4 - DE MARTINO FRANCESCO. (Naples 1907). Historien du droit, professeur d'université, homme politique. Secrétaire du Parti socialiste italien (PSI) de 1964 à 1966 et de 1972 à 1976. Il organisa la brève expérience du Parti socialiste unifié (PSU) grâce à la fusion avec le Parti social-démocrate italien. Vice-président du conseil (1968-72). Après l'échec électoral de 1976 il fut remplacé par Bettino Craxi, lors des célèbres réunions à l'hôtel "Midas" de Rome.
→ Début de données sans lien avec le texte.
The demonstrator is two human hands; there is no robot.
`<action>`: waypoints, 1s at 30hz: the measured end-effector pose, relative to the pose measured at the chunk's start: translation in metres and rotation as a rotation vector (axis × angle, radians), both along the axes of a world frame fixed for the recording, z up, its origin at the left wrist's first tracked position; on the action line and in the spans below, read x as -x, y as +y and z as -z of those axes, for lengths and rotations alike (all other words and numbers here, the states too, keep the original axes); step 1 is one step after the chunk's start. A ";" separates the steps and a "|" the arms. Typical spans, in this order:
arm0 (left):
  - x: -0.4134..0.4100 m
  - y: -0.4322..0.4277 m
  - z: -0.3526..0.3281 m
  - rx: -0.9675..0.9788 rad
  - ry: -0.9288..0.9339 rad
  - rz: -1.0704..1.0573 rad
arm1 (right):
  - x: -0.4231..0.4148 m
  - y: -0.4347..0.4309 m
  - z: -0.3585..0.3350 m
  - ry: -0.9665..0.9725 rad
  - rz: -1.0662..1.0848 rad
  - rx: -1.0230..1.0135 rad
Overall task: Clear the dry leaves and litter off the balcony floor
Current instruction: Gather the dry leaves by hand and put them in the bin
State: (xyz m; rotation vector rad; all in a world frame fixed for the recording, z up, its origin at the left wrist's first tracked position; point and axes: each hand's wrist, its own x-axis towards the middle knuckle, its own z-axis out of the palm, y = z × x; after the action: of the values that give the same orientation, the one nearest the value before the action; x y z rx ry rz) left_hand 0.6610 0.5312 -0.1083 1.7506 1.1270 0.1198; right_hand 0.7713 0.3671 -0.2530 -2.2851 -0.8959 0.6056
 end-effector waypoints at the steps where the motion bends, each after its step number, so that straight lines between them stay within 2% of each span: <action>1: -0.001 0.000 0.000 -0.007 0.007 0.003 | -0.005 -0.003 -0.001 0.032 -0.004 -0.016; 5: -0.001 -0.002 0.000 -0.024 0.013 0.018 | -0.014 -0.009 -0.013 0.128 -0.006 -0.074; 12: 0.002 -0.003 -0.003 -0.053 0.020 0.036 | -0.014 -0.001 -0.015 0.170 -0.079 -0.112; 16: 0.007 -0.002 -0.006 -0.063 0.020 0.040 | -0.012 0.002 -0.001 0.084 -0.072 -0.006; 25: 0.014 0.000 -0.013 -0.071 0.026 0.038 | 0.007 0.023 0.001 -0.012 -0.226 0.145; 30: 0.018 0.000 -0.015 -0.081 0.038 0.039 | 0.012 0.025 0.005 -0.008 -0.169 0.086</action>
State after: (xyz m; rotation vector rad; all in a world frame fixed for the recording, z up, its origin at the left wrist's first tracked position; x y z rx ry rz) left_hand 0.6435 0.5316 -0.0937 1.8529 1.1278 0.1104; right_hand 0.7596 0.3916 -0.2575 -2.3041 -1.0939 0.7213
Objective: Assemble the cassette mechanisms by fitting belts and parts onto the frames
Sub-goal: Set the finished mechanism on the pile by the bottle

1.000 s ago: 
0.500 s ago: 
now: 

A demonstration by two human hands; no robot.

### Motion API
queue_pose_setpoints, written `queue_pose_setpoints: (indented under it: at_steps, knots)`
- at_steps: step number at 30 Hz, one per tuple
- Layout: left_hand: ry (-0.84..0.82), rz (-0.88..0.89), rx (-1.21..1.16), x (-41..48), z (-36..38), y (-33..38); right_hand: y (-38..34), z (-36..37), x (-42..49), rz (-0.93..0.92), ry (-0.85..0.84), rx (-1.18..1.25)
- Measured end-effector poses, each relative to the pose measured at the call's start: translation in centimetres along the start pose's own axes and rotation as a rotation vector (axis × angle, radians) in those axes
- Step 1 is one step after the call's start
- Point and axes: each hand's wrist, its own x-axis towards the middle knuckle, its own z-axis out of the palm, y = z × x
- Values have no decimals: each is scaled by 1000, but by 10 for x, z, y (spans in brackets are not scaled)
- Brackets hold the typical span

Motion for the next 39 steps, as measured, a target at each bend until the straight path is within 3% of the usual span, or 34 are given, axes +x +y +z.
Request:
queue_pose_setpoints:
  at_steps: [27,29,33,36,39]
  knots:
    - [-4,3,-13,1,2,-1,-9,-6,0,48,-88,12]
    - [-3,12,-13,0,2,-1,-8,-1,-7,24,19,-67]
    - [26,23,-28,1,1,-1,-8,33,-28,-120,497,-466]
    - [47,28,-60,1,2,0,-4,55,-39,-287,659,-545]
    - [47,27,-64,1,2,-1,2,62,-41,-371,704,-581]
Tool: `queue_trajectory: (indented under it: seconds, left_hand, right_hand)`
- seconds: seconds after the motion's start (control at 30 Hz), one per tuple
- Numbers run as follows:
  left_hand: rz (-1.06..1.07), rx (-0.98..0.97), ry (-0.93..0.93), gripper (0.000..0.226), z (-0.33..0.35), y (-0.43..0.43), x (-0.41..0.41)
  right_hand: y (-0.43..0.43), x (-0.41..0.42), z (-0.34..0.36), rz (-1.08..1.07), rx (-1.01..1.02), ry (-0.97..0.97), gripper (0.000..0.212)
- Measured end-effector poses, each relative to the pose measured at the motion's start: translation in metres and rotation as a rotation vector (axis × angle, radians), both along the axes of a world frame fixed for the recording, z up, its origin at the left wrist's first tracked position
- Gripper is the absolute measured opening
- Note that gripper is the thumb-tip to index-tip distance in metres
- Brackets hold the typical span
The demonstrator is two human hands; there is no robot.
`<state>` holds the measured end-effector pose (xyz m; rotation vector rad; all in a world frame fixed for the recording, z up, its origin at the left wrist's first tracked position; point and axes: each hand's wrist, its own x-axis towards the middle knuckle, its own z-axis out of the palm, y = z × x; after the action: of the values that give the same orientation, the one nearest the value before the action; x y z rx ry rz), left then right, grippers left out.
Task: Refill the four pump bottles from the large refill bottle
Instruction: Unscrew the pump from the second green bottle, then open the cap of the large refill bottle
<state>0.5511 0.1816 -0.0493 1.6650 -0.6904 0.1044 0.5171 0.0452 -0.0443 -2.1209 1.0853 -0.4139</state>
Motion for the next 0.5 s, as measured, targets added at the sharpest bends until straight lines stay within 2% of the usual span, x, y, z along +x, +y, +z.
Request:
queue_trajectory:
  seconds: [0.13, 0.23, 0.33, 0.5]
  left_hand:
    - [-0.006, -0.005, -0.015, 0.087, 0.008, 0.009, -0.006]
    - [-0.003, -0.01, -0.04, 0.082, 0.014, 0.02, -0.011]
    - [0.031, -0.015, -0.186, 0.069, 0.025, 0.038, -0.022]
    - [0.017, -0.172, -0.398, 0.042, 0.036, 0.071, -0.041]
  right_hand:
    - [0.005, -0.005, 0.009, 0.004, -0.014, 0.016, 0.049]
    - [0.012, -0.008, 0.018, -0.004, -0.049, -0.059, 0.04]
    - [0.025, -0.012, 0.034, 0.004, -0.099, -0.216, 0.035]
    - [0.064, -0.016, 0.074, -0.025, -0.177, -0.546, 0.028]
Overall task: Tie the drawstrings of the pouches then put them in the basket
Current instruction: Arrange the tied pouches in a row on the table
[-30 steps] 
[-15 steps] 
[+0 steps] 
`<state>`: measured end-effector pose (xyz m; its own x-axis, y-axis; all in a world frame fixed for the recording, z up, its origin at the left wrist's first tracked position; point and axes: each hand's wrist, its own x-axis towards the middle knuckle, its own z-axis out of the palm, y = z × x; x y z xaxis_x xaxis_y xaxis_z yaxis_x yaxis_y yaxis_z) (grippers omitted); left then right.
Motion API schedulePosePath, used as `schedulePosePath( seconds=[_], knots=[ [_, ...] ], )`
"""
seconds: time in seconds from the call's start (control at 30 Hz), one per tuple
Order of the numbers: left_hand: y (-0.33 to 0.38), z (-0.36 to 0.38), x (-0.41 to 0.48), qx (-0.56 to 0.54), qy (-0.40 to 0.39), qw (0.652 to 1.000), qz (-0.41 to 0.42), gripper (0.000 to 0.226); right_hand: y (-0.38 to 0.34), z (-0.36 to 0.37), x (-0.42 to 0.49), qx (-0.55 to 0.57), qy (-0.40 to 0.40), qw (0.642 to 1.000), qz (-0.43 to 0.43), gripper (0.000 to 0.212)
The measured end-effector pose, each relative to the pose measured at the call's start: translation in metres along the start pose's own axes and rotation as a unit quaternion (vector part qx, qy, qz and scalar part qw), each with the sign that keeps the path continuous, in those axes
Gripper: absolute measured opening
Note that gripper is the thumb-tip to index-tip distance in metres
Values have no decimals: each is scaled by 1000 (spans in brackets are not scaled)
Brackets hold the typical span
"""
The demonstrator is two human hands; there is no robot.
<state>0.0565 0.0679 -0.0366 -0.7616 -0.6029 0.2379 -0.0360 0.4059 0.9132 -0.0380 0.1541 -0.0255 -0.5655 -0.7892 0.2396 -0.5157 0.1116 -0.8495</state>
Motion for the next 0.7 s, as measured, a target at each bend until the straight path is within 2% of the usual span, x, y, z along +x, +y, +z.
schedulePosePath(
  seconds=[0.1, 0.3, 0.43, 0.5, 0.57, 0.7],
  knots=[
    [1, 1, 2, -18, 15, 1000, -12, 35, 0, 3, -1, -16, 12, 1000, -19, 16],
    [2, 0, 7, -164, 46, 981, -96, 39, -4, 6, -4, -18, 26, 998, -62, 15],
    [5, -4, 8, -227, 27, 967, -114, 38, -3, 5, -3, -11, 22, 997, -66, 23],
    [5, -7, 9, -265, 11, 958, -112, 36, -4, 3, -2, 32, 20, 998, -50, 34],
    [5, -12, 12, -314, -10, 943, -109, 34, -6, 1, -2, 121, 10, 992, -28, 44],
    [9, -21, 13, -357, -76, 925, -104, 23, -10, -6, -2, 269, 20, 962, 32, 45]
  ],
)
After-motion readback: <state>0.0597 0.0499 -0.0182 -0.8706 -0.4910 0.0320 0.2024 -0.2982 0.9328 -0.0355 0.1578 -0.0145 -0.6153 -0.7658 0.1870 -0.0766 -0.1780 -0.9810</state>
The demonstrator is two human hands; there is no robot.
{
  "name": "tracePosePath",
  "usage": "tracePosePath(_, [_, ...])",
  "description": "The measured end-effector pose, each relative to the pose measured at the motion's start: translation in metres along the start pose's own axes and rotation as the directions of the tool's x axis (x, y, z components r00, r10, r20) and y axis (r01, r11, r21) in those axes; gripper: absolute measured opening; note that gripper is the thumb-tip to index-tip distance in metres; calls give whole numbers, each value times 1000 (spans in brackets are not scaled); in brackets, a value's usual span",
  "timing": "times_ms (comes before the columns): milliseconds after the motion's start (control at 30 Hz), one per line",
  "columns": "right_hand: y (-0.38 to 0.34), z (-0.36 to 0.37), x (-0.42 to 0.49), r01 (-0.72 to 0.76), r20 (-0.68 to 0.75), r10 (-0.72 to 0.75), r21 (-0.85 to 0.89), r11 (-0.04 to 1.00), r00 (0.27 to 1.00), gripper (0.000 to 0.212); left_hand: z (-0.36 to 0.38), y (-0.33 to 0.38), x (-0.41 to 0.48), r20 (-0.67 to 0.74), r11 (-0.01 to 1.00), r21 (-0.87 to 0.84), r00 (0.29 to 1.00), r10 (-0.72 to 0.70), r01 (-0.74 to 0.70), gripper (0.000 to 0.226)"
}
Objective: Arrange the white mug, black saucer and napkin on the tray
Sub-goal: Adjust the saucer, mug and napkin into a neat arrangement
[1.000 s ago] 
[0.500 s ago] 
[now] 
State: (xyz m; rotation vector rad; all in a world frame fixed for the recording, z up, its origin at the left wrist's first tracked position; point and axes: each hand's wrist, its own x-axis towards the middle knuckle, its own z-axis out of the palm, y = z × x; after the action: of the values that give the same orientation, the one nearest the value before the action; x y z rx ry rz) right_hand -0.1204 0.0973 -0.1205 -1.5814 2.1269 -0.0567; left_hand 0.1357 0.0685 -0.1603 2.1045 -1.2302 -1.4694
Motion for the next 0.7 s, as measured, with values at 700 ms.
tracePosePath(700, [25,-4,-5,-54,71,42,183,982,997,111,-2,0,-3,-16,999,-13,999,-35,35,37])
5 - TOGLIATTI PALMIRO. (Gênes 1893 - Yalta 1964). Collaborateur, à Turin, de A. Gramsci, parmi les fondateurs du Parti Communiste Italien, dont il fut secrétaire de 1927 à sa mort. En exil en Russie il fit partie du secrétariat du Komintern et eut un rôle important dans la guerre civile espagnole. Rentré en Italie en 1944, il lança une politique "nationale" à partir du vote sur les pactes de Latran, se heurtant aux forces laïques du pays. Au gouvernement de 1944 à 1947, comme ministre aussi. Après les élections de 1948, il monopolisa le rôle de l'opposition mais favorisa aussi de façon prioritaire le "dialogue" avec la Démocratie Chrétienne et le monde catholique, sans jamais rompre avec le Vatican. Le projet de "voie nationale au socialisme" n'atteignit pas son objectif de fond, et porta même le système politique dans une impasse, empêchant la gauche de conquérir une "alternance" de gouvernement à la Démocratie Chrétienne.

6 - ALMIRANTE GIORGIO. (Salsomaggiore 1914 - Rome 1988). Secrétaire du MSI, Mouvement Social Italien (le parti de droite qui se considère héritier du fascisme) de 1969 à 1987.